Directions for this task: Please repeat the data shown below, word for word.

Data shown:
|---|
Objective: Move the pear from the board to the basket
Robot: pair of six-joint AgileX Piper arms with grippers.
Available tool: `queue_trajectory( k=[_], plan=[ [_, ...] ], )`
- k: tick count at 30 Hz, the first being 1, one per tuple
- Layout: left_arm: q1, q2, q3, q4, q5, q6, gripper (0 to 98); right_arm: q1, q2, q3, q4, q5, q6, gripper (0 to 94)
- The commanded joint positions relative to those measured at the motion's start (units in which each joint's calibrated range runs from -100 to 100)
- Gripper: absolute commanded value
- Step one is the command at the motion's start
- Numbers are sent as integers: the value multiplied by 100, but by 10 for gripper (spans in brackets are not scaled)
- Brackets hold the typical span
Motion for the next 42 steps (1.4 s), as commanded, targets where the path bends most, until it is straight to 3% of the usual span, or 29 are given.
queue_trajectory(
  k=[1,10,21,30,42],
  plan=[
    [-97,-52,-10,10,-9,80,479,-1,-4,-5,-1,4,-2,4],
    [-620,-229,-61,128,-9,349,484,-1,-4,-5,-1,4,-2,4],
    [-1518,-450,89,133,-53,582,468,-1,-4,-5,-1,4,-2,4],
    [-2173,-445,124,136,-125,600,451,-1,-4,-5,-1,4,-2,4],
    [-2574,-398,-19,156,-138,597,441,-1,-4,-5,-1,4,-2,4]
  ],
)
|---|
Answer for the task:
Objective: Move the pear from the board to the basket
Robot: pair of six-joint AgileX Piper arms with grippers.
Available tool: `queue_trajectory( k=[_], plan=[ [_, ...] ], )`
- k: tick count at 30 Hz, the first being 1, one per tuple
- Layout: left_arm: q1, q2, q3, q4, q5, q6, gripper (0 to 98); right_arm: q1, q2, q3, q4, q5, q6, gripper (0 to 94)
- The commanded joint positions relative to those measured at the motion's start (units in which each joint's calibrated range runs from -100 to 100)
- Gripper: absolute commanded value
- Step one is the command at the motion's start
- Numbers are sent as integers: the value multiplied by 100, but by 10 for gripper (spans in brackets are not scaled)
- Brackets hold the typical span
Motion for the next 42 steps (1.4 s), as commanded, targets where the path bends most, until it is straight to 3% of the usual span, or 29 are given.
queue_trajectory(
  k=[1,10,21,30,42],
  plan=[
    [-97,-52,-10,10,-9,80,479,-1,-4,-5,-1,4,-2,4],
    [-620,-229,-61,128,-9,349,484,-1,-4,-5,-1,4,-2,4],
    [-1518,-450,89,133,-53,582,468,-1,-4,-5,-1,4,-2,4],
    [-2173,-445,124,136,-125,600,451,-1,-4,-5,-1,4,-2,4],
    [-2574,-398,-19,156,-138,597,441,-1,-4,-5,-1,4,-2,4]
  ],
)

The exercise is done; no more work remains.